Follow the Dirt Road in Your Soul to Humbug Mountain

At The Gates of Old Age

By Carol Mell, 10-24-07

When you reach the gates of old age an angel hands you a slip of paper that reads,

“Good for passage through these gates on one condition—you must first get a colonoscopy.”

“Huh? How does that work?” you ask the angel in the surgical mask blocking the gate with a flaming high-tech scope thingy.

“If you want to live to be a grandma, to prove yourself worthy you must first perform a series of tests.”

“But they’ve been trying to pop my mammary organs like fat ticks for a decade,” I protest.

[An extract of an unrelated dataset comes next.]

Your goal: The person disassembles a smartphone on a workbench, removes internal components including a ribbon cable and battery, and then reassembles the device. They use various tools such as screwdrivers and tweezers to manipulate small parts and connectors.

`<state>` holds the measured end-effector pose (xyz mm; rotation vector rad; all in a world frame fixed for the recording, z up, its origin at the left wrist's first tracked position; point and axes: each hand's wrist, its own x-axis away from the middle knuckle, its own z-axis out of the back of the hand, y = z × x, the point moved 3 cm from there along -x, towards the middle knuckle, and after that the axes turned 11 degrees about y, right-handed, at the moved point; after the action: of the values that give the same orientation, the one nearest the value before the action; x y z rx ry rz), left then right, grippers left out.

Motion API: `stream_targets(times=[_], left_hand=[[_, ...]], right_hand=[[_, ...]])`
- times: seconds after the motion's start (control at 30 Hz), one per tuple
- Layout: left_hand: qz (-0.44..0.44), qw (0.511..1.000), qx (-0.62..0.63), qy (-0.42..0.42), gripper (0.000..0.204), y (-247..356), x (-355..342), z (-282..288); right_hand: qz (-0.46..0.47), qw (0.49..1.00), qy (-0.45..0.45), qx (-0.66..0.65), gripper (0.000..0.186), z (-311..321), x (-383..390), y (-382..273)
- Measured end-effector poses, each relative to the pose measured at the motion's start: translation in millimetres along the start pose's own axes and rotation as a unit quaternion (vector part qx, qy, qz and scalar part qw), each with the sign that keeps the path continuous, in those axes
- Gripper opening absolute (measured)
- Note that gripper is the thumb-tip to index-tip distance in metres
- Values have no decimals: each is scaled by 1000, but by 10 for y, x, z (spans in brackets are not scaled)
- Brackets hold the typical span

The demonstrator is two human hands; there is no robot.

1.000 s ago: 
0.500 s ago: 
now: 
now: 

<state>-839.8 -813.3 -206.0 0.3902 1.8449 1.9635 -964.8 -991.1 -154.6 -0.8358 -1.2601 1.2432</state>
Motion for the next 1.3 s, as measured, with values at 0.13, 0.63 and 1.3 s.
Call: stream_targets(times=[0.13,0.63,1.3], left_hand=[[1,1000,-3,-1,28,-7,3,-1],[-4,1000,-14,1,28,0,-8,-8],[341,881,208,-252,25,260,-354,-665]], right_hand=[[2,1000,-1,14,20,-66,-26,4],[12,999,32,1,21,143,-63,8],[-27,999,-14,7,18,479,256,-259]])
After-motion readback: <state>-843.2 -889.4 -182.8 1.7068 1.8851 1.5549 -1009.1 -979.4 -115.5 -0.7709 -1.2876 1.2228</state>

“Yes,” the angel said, “but there are more trials to come, enough to deflate your femininity, trample your painted toenails and make you explore your core, um, beliefs,” the angel admonishes then disappears down what looks like a hospital hall, a place I’ve come for another regrettable test even though I’m not sick.

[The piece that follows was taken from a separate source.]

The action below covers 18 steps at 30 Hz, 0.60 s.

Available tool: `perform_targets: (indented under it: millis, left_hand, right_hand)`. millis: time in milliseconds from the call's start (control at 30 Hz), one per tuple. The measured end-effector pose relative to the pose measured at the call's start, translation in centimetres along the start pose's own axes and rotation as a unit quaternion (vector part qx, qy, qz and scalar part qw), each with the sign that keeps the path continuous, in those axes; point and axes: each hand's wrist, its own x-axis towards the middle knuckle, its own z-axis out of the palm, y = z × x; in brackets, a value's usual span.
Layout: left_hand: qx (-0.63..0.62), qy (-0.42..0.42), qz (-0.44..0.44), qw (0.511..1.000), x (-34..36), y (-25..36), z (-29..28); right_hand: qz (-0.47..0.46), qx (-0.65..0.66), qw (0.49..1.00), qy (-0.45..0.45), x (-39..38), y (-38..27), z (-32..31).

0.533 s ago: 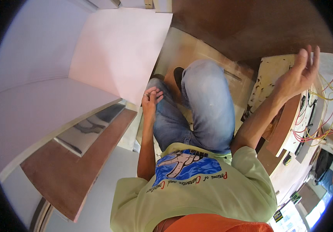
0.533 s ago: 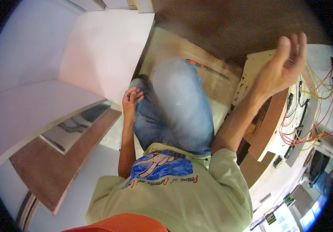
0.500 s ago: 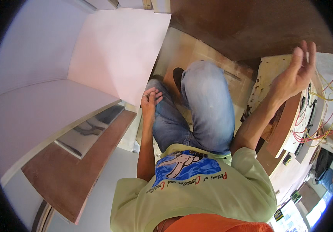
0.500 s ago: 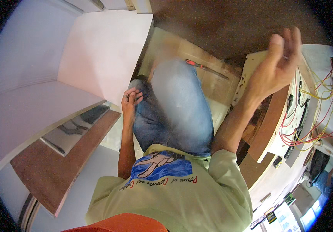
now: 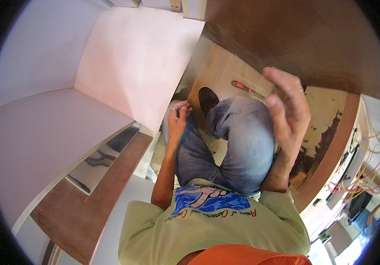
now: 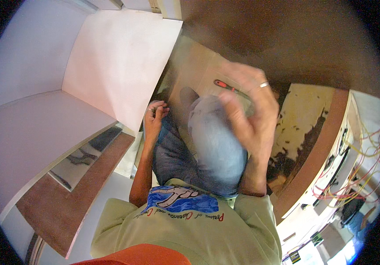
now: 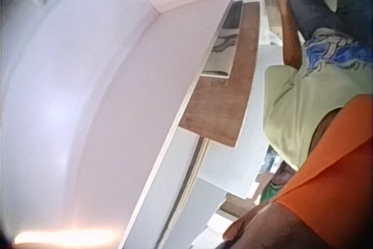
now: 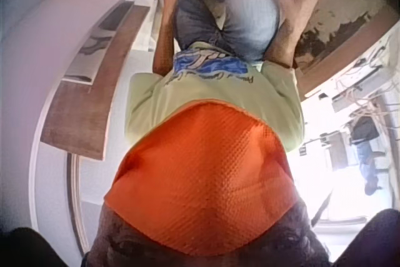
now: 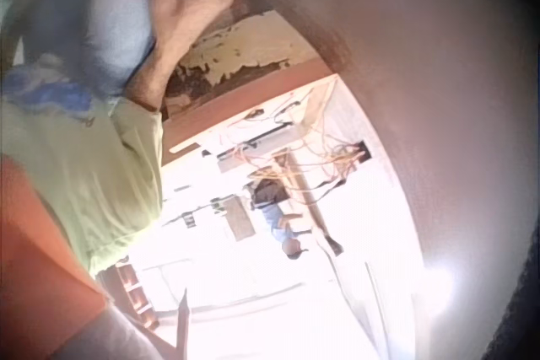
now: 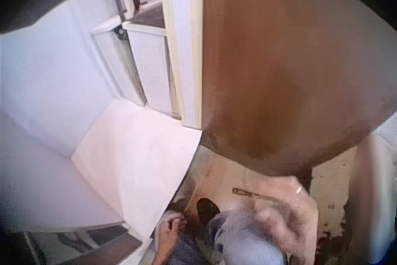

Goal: The person measures and marks a curved wall section, then cuts a sheet of material on a workbench using a utility knife and straightedge. The person fits the cut panel onto the curved wall and adjusts its position.

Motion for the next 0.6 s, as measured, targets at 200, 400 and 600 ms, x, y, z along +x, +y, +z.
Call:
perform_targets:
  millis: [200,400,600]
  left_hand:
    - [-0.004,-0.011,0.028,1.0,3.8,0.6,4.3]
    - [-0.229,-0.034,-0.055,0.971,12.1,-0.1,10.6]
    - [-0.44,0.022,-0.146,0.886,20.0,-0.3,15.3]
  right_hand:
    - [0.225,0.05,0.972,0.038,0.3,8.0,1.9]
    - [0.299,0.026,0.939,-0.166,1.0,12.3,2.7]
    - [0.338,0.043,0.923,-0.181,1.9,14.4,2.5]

These are not the trials prescribed for fairy tale princesses, which according to my aura I definitely was in a past life. What about all those Disney movie girls who only face little obstacles like dragons and wicked stepmothers? All Cinderella and Snow White had to do was find a handsome prince to unleash their inner princess. Once a girl’s inner beauty was revealed, according to Disney, she was recognized by her true love, or a Hollywood agent, and lived happily ever after.

No one said anything about testing for internal dragons in the happily-ever-after part of the story I’m living now.  It doesn’t seem fair. I did the first part right, I found my true love and although he is a Cancer, he’s benign. As for my inner princess, she’s a Pisces who swims around all day without cares. She never could figure out why the Littlest Mermaid would want to give up her fins to become a human who would need a knee replacement someday.

In the old days people breezed through the gates of old age without a ticket, carefree and with their dignity intact even if they didn’t get far past the gates before being felled by a heart attack, stroke or a plain bolt of lightning.

I don’t know if it is true but I’ve heard that more people die of cancer nowadays because they are not dying of other stuff first. In other words, the longer we live the more threats we have to face and the more tests you have to take, tests that will leave you anxious, limp, troubled and broke but alive for another year. 

As I wrote in a previous column, my Dad left the mountains after a stroke but refused any but the most basic tests and headed home.

“As long as you got money,” he said, “they got tests.”

That’s it. Health insurance is the trouble. Baby boomers take it for granted that the longer we live the better and if we’ve got the insurance we do the preventative tests, exposing ourselves to radiation, puncturing our veins for blood samples, and inserting snake-like camera devices in sensitive places. Our own health insurance is so hot on tests that they pay us to take them.

Judging by the commercials during the boomer-focused news hour, colonoscopies are only one of many, many trials confronting us at the portal of old age. In high definition color, commercials detail night sweats, vaginal dryness, wrinkles around the eyes, erectile dysfunction, osteoporosis, restless legs, diabetes, faulty plumbing, acid reflux, constipation, bloating, gas, sinus, depression and various -ectomies and -otomies that a few years ago I never dreamed of in my worst nightmares.

Fortunately, the advertisers tell us with pleasant music and an audible sigh of relief, solutions abound. Blue pills, big purple pills, pills that do two things at once, heart pills, green butterflies, French bees and discreet adult diapers stand like sentinels at the ready to protect us, reminding us to tell our doctors if our hearts stop, our skin falls off or our brains swell as “these may be rare but serious side effects.” My body is going to need an engineer with all the holes that need filling, seeps that need pumping, mountains that need leveling, rivers that need damming and winds that need taming.

Just when I was ready to abandon all hope, I caught some good news. Around the country, it seems, officials are discussing a ban on men’s saggy pants, like the one in Atlanta, that would make butt cracks illegal. That would mean we women would be the bearers of all legal cleavage. Save the red hats, boomer women will burn our bras a second time, and this time it’s not because we know we look better without them. This time, we’ll be shedding the shackles of the patriarchy because we’ve taken the tests of life and passed with flying colors. We got the deep cleavage to prove it.

You are danged if you do and danged if you don’t on Humbug Mountain so you might just as well.

[End of article]
Comment By Aileen, 11-17-07

This is the funniest thing I heard all month. Hee-hee, Dad's "benign".